INTRODUCTION: Men diagnosed with localized prostate cancer must navigate a highly preference-sensitive decision between treatment options with varying adverse outcome profiles. We evaluated whether use of a decision support tool previously shown to decrease decisional conflict also impacted the secondary outcome of post-treatment decision regret. METHODS: Participants were randomized to receive personalized decision support via the Personal Patient Profile-Prostate or usual care prior to a final treatment decision. Symptoms were measured just before randomization and 6 months later; decision regret was measured at 6 months along with records review to ascertain treatment choices. Regression modeling explored associations between baseline variables including race and D`Amico risk, study group, and 6-month variables regret, choice, and symptoms. RESULTS: At 6 months, 287 of 392 (73%) men returned questionnaires of which 257 (89%) had made a treatment choice. Of that group, 201 of 257 (78%) completely answered the regret scale. Regret was not significantly different between participants randomized to the P3P intervention compared to the control group (P = 0.360).

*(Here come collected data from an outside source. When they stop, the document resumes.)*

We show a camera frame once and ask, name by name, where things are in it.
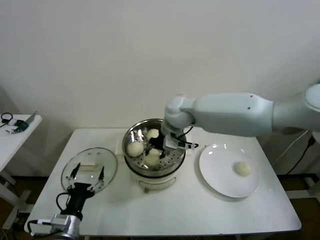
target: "glass lid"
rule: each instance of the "glass lid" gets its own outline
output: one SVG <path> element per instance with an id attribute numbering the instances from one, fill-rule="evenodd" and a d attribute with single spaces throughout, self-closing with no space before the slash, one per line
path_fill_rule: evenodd
<path id="1" fill-rule="evenodd" d="M 65 165 L 61 184 L 65 191 L 73 183 L 91 184 L 95 193 L 104 189 L 117 171 L 117 157 L 102 147 L 89 148 L 79 152 Z"/>

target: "floor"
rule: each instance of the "floor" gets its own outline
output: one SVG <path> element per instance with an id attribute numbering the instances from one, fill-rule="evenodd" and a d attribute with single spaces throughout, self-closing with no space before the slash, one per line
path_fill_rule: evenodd
<path id="1" fill-rule="evenodd" d="M 307 185 L 298 178 L 281 179 L 280 180 L 285 190 L 303 190 Z M 31 196 L 28 199 L 29 204 L 34 204 L 40 195 L 42 188 L 45 186 L 45 179 L 18 179 L 15 189 L 20 195 L 25 189 L 32 190 Z M 320 240 L 320 205 L 315 199 L 293 199 L 291 200 L 294 209 L 296 210 L 301 222 L 302 229 L 296 232 L 276 233 L 269 240 Z M 7 216 L 12 210 L 12 206 L 0 198 L 0 226 L 3 225 Z M 32 240 L 31 236 L 24 232 L 24 221 L 26 215 L 19 214 L 18 222 L 13 229 L 7 231 L 8 240 Z M 129 240 L 127 237 L 91 237 L 90 240 Z M 147 237 L 135 237 L 134 240 L 145 240 Z M 199 237 L 151 237 L 151 240 L 235 240 L 234 236 L 199 236 Z M 4 234 L 0 231 L 0 240 L 5 240 Z"/>

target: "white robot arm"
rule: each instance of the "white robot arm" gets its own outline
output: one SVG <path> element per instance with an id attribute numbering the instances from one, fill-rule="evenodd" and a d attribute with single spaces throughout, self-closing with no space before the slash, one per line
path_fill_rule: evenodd
<path id="1" fill-rule="evenodd" d="M 282 101 L 253 93 L 218 93 L 199 98 L 176 96 L 167 102 L 161 132 L 188 127 L 210 133 L 256 137 L 297 128 L 320 132 L 320 84 Z"/>

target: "black cable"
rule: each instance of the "black cable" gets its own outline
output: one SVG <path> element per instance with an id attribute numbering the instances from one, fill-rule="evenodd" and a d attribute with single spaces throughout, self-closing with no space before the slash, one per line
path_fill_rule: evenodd
<path id="1" fill-rule="evenodd" d="M 67 192 L 62 192 L 62 193 L 58 194 L 58 196 L 56 196 L 56 198 L 55 198 L 55 203 L 56 203 L 56 205 L 58 206 L 58 208 L 60 209 L 60 211 L 62 211 L 63 209 L 62 209 L 62 207 L 59 205 L 59 202 L 58 202 L 59 197 L 62 196 L 62 195 L 68 195 L 68 194 L 69 194 L 69 193 L 67 193 Z"/>
<path id="2" fill-rule="evenodd" d="M 185 132 L 185 133 L 183 133 L 182 135 L 178 136 L 177 138 L 179 139 L 179 138 L 181 138 L 181 137 L 183 137 L 183 136 L 187 135 L 188 133 L 190 133 L 190 131 L 191 131 L 193 128 L 194 128 L 193 126 L 192 126 L 192 127 L 190 127 L 190 129 L 189 129 L 188 131 L 186 131 L 186 132 Z"/>
<path id="3" fill-rule="evenodd" d="M 172 134 L 172 136 L 173 136 L 175 139 L 177 139 L 179 142 L 181 142 L 181 143 L 191 144 L 191 145 L 193 144 L 192 142 L 184 141 L 184 140 L 179 139 L 179 138 L 176 137 L 176 135 L 174 135 L 174 134 Z M 195 144 L 194 144 L 194 148 L 196 149 L 197 147 L 199 147 L 199 144 L 198 144 L 198 143 L 195 143 Z"/>
<path id="4" fill-rule="evenodd" d="M 28 228 L 28 231 L 29 231 L 29 234 L 32 233 L 32 229 L 31 229 L 31 224 L 37 224 L 38 223 L 38 220 L 30 220 L 28 221 L 28 223 L 26 224 L 26 227 Z M 51 233 L 48 233 L 48 234 L 39 234 L 39 235 L 34 235 L 33 236 L 33 239 L 43 239 L 43 238 L 47 238 L 47 237 L 50 237 L 52 235 L 55 235 L 55 234 L 58 234 L 58 233 L 62 233 L 63 231 L 62 230 L 56 230 L 56 231 L 53 231 Z"/>
<path id="5" fill-rule="evenodd" d="M 44 234 L 44 235 L 34 235 L 33 236 L 33 240 L 36 240 L 36 239 L 44 239 L 44 238 L 47 238 L 47 237 L 50 237 L 52 235 L 56 235 L 58 233 L 62 233 L 63 231 L 62 230 L 56 230 L 56 231 L 53 231 L 51 233 L 48 233 L 48 234 Z"/>
<path id="6" fill-rule="evenodd" d="M 309 140 L 308 140 L 308 145 L 306 146 L 305 150 L 303 151 L 302 156 L 301 156 L 300 159 L 296 162 L 296 164 L 293 166 L 293 168 L 291 168 L 291 170 L 287 172 L 286 175 L 290 174 L 290 173 L 296 168 L 296 166 L 297 166 L 297 165 L 301 162 L 301 160 L 304 158 L 307 150 L 308 150 L 313 144 L 315 144 L 315 142 L 316 142 L 316 139 L 315 139 L 314 136 L 312 135 L 312 136 L 309 138 Z"/>
<path id="7" fill-rule="evenodd" d="M 15 233 L 14 230 L 12 231 L 12 237 L 13 237 L 14 240 L 17 240 L 17 238 L 16 238 L 16 233 Z"/>
<path id="8" fill-rule="evenodd" d="M 10 115 L 10 119 L 4 118 L 4 115 Z M 10 112 L 4 112 L 4 113 L 2 113 L 2 114 L 1 114 L 1 122 L 2 122 L 3 124 L 0 126 L 0 128 L 3 127 L 4 125 L 7 125 L 7 124 L 10 122 L 10 120 L 13 119 L 13 118 L 14 118 L 14 116 L 13 116 Z"/>

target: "table leg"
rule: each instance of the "table leg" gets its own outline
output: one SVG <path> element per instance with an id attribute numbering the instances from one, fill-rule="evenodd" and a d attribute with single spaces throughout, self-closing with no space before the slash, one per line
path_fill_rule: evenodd
<path id="1" fill-rule="evenodd" d="M 4 178 L 11 185 L 16 185 L 16 180 L 14 180 L 5 170 L 0 172 L 0 177 Z"/>
<path id="2" fill-rule="evenodd" d="M 7 230 L 10 229 L 12 224 L 14 223 L 17 212 L 21 213 L 30 213 L 33 204 L 27 204 L 26 200 L 30 196 L 31 191 L 25 190 L 20 197 L 16 196 L 14 193 L 12 193 L 8 188 L 6 188 L 4 185 L 0 184 L 0 197 L 9 202 L 11 205 L 14 206 L 11 213 L 9 214 L 8 218 L 4 222 L 2 228 Z"/>
<path id="3" fill-rule="evenodd" d="M 315 198 L 320 203 L 320 181 L 314 181 L 308 177 L 304 179 L 309 186 L 308 190 L 290 190 L 285 191 L 289 199 L 310 199 Z"/>

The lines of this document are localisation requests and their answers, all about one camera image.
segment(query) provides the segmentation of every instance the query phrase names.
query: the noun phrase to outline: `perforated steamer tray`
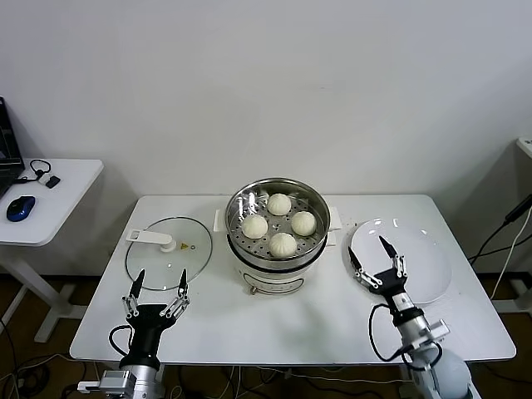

In univariate analyses, we found that Black men, men with hormonal symptoms, and men with bowel symptoms reported significantly higher decision regret (all P < 0.01). Significant interactions were detected between race and study group (intervention vs. usual care) in the multivariable model; use of the Personal Patient Profile-Prostate was associated with significantly decreased decisional regret among Black men (P = 0.037). Interactions between regret, symptoms and treatment revealed that (1) men choosing definitive treatment and reporting no hormonal symptoms reported lower regret compared to all others; and (2) men choosing active surveillance and reporting bowel symptoms had higher regret compared to all others. CONCLUSION: The Personal Patient Profile-Prostate decision support tool may be most beneficial in minimizing decisional regret for Black men considering treatment options for newly-diagnosed prostate cancer. TRIAL REGISTRATION: NCT01844999.